Sentiment Analysis with Text Mining in R — Approach

Author

Nana Kwasi Danquah

Published

April 16, 2026

Approach

This report reproduces the sentiment analysis example from Chapter 2 of Text Mining with R [@silge2017text] and extends it in two directions: a different corpus (H.G. Wells via Project Gutenberg) and an additional lexicon (Loughran-McDonald).


Step 1 — Base Example

The base example follows Chapter 2 of @silge2017text exactly. It uses the janeaustenr package as the corpus and demonstrates three core workflows:

  • NRC lexicon — most common joy words in Emma
  • Bing lexicon — sentiment arc across all six Austen novels in 80-line chunks
  • Three-lexicon comparison — AFINN, Bing, and NRC applied to Pride & Prejudice side by side

All code in this section is adapted directly from @silge2017text, available at https://www.tidytextmining.com/sentiment.


Step 2a — Different Corpus: H.G. Wells

Four novels are downloaded from Project Gutenberg via the gutenbergr package:

Gutenberg ID Title
35 The Time Machine (1895)
36 The War of the Worlds (1898)
5230 The Invisible Man (1897)
718 The Island of Doctor Moreau (1896)

These contrast sharply with Austen science fiction, existential dread, and violence rather than domestic social drama which makes sentiment differences meaningful rather than superficial.

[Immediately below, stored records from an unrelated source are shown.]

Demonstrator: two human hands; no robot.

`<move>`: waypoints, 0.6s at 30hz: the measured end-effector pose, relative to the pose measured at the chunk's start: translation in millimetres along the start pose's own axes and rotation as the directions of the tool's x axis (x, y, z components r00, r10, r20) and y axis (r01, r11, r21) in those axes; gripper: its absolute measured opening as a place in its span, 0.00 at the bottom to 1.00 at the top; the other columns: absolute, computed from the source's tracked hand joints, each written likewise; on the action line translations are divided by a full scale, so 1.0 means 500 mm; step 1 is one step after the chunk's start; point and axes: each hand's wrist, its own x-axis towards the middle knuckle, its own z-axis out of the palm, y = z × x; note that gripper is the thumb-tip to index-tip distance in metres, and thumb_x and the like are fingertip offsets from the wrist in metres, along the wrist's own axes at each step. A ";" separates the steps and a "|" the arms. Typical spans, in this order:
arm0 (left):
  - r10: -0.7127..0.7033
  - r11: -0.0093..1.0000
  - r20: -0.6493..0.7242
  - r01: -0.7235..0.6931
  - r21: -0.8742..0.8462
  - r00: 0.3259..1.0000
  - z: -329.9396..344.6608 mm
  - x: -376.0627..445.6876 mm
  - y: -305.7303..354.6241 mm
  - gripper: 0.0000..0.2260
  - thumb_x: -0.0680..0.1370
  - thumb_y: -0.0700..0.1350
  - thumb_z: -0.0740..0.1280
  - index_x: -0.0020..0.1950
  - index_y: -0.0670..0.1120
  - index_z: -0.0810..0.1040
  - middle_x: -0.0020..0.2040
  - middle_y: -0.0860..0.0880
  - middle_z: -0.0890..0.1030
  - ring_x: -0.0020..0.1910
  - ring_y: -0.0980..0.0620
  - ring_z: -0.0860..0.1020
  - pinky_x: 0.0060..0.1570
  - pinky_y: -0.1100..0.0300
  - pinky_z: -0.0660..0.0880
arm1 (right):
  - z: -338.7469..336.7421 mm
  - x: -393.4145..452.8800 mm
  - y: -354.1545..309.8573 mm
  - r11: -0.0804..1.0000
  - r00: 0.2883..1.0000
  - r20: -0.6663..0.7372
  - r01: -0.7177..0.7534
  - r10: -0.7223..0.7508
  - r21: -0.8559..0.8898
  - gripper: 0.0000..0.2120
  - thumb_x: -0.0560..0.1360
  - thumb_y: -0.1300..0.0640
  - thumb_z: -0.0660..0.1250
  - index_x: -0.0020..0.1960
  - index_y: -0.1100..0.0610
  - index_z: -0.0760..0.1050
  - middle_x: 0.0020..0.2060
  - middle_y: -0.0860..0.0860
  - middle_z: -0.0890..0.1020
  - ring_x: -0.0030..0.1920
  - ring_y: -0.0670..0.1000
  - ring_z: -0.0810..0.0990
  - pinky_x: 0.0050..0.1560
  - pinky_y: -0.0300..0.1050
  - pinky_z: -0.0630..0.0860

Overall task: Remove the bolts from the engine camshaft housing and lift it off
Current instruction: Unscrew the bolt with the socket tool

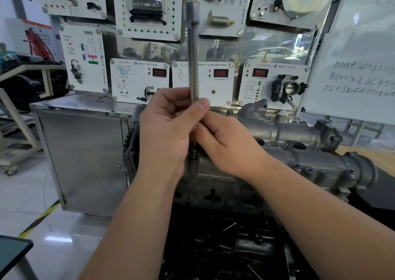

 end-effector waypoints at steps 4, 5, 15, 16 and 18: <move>-0.099 0.992 0.109 0.090 0.087 0.989 0.000 -0.003 0.001 0.09 0.79 0.46 0.64 0.48 0.52 0.84 0.44 0.51 0.86 0.46 0.56 0.83 0.48 0.63 0.79 | 0.004 0.001 0.001 0.999 0.999 0.001 -0.036 0.036 0.017 0.14 0.82 0.52 0.57 0.37 0.48 0.67 0.28 0.43 0.72 0.29 0.46 0.71 0.31 0.37 0.66; -0.108 0.990 0.125 0.096 0.100 0.986 0.000 -0.003 0.001 0.10 0.79 0.46 0.64 0.47 0.52 0.85 0.43 0.51 0.86 0.45 0.56 0.83 0.48 0.63 0.79 | 0.004 0.001 0.001 0.999 0.999 0.005 -0.039 0.039 0.017 0.13 0.81 0.51 0.56 0.37 0.47 0.66 0.27 0.43 0.72 0.29 0.45 0.71 0.31 0.37 0.66; 0.005 0.996 0.034 -0.008 0.084 0.999 0.015 -0.011 0.000 0.06 0.71 0.39 0.74 0.43 0.49 0.82 0.38 0.53 0.85 0.39 0.57 0.83 0.44 0.66 0.78 | 0.003 0.001 0.007 0.999 0.999 0.031 -0.026 0.025 0.023 0.16 0.81 0.52 0.56 0.35 0.52 0.67 0.26 0.45 0.72 0.28 0.46 0.71 0.29 0.38 0.66; -0.017 0.996 0.057 0.011 0.092 0.998 0.016 -0.012 0.003 0.04 0.73 0.42 0.73 0.43 0.51 0.84 0.38 0.53 0.85 0.40 0.57 0.83 0.44 0.66 0.78 | 0.003 0.001 0.007 0.999 0.999 0.034 -0.035 0.034 0.031 0.16 0.81 0.51 0.55 0.35 0.53 0.68 0.26 0.45 0.72 0.27 0.46 0.71 0.29 0.38 0.66; -0.039 0.991 0.118 0.024 0.133 0.992 0.013 -0.011 0.004 0.09 0.79 0.47 0.67 0.43 0.55 0.86 0.40 0.52 0.86 0.42 0.57 0.83 0.45 0.66 0.78 | 0.004 0.002 0.007 0.998 0.998 0.040 -0.048 0.047 0.033 0.16 0.81 0.50 0.55 0.35 0.50 0.66 0.26 0.44 0.71 0.27 0.45 0.71 0.29 0.36 0.65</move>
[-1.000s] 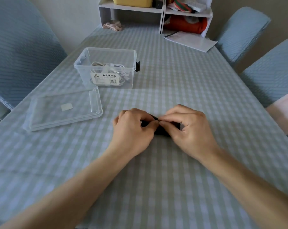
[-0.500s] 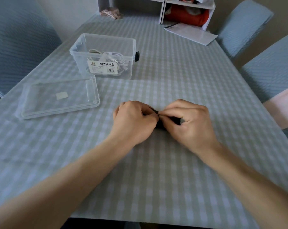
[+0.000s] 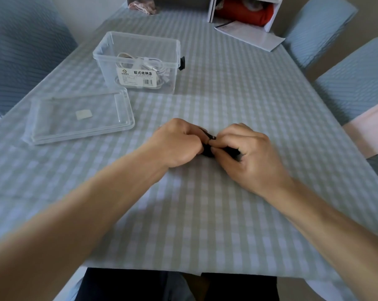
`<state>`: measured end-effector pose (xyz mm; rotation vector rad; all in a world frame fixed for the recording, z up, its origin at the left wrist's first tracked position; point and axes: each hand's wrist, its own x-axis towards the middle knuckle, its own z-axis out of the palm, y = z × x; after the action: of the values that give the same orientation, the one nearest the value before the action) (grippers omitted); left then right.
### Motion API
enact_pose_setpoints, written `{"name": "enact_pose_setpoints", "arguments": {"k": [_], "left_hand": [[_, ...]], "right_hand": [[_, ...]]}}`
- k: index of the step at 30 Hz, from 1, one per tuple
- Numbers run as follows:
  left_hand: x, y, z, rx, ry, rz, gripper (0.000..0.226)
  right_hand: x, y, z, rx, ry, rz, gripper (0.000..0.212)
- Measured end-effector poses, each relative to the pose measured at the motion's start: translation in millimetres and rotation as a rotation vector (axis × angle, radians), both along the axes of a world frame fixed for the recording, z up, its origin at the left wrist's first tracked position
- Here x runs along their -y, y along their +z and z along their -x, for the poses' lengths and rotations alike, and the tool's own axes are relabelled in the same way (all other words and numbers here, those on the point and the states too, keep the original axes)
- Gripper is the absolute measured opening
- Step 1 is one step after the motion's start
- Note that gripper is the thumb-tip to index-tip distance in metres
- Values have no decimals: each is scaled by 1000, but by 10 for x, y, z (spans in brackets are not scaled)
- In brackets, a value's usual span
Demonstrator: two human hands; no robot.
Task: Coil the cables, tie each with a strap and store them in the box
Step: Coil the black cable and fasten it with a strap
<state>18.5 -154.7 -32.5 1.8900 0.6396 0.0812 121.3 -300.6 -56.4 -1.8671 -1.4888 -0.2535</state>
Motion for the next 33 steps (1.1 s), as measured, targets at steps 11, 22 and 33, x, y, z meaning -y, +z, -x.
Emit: {"name": "enact_pose_setpoints", "arguments": {"k": [11,22,33], "left_hand": [[134,-53,49,149,109,-8,28],[141,38,68,238,101,-8,14],[122,-61,127,381,4,-529,9]], "right_hand": [[226,-22,29,36,34,64,30],[241,117,-2,-470,48,-67,25],[72,338,-26,-785,-5,192,20]]}}
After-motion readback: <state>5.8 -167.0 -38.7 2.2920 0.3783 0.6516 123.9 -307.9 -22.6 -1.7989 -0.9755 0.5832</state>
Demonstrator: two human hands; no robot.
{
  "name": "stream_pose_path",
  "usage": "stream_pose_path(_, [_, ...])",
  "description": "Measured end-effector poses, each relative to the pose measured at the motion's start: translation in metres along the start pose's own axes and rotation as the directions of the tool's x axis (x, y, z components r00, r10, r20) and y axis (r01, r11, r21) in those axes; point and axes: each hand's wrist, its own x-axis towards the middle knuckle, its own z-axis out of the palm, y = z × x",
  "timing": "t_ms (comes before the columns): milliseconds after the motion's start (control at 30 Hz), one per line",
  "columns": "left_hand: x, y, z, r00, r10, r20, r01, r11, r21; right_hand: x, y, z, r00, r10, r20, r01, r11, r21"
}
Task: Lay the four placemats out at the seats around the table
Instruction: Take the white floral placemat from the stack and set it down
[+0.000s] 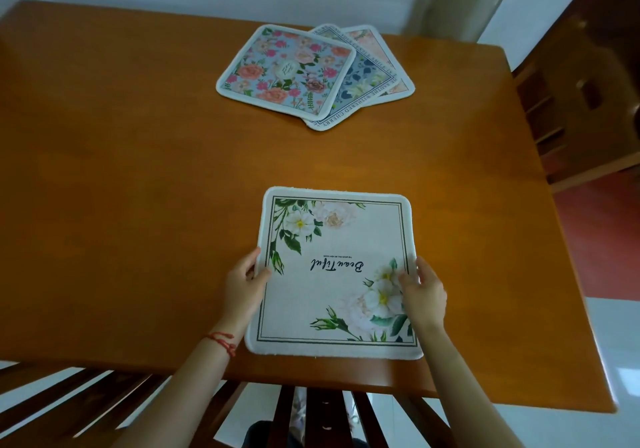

Step 2b — Additional Lexicon: Loughran-McDonald

The Loughran-McDonald lexicon [@loughran2011liability] is accessed via get_sentiments("loughran") from the textdata package. It was originally designed for SEC 10-K financial filings and provides six categories unavailable in NRC or Bing:

Category Description
positive / negative General polarity
uncertainty Hedging and speculative language
litigious Legal and dispute language
constraining Language of obligation and restriction
superfluous Filler and redundant language

The key analytical angle: the uncertainty category, designed to flag financial hedging, turns out to be prominent in science fiction characters in Wells constantly reason about phenomena they cannot fully explain. This makes Loughran a revealing lens despite the genre mismatch, and also illustrates an important limitation: lexicons should be matched to genre.


Comparison & Discussion

The final section runs the same Bing polarity balance and NRC emotion profile on both corpora side by side. The central finding is that Wells scores surprisingly positive on Bing (general words like “great” and “strange” dominate raw counts), while Loughran’s uncertainty and negative categories tell a darker story. This gap motivates the broader discussion of why lexicon choice matters.